A Vision for Engineering Workflow at Mozilla (part one)

Posted on

The OED’s second definition of “vision” is “the ability to think about or plan the future with imagination or wisdom.” Thus I felt more than a little trepidation when I was tasked with creating a vision for my team. What should this look like? How do I scope it? What should it cover? The Internet was of surprisingly little help; it seems that either no one thinks about tooling and engineering processes at this level, or (perhaps more likely) they keep it a secret when they do. The best article I found was from Microsoft Research in which they studied how tools are adopted at Microsoft, and their conclusion was essentially that they had no overarching strategy.

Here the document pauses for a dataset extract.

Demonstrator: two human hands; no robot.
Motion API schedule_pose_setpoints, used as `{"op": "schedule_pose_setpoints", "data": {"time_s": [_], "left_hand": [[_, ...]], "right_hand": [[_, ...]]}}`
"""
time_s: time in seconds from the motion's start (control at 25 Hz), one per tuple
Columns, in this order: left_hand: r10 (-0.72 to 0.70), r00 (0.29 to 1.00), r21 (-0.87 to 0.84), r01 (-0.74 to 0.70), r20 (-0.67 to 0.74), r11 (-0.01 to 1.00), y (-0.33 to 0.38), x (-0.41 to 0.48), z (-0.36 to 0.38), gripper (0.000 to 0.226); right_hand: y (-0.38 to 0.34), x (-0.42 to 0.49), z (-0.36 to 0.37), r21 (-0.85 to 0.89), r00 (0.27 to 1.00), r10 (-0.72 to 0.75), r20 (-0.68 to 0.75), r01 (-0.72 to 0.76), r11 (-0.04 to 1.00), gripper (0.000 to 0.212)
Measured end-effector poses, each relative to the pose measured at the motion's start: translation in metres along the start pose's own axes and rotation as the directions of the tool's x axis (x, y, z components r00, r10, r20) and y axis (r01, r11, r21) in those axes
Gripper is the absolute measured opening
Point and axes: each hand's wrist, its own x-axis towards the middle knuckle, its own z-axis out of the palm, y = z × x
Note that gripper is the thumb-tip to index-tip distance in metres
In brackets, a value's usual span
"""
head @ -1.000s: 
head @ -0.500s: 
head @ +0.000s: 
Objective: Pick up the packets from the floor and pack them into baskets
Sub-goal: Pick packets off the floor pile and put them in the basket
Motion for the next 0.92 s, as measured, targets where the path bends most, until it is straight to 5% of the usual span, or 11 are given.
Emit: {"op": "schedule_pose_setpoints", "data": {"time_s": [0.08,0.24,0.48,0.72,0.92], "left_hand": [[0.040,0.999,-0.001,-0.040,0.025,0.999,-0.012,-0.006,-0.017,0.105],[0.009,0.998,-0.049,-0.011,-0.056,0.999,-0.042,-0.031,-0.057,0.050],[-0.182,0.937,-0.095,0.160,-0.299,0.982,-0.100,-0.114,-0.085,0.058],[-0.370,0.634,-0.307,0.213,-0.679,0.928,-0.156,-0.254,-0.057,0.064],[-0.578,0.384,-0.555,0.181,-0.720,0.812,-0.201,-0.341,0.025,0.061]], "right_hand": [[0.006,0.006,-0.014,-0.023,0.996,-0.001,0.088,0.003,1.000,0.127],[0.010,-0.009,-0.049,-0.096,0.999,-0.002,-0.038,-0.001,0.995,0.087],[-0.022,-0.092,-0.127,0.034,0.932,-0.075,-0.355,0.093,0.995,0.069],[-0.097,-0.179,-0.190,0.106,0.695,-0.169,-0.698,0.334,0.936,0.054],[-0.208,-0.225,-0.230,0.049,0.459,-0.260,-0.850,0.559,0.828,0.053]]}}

Around six months later, I presented a Vision for Engineering Workflow at our fortnightly managers' meeting. But first, some context: a bit about Mozilla’s Engineering Workflow team, and about the challenges we face.

Engineering Workflow

The Engineering Workflow team was created in the Great Reorg of 2017, when, amongst other large changes, its predecessor, the Automation & Tools team (aka the A-Team) was split into two, with the part focussed more on test automation joining the newly formed Product Integrity org. The other half remained in the Engineering Operations org, along with a related team, managed by coop, that worked on the build and version-control systems. In February, these two teams were consolidated into a single team, with kmoir joining the team as a new manager while coop headed off to manage the Taskcluster team.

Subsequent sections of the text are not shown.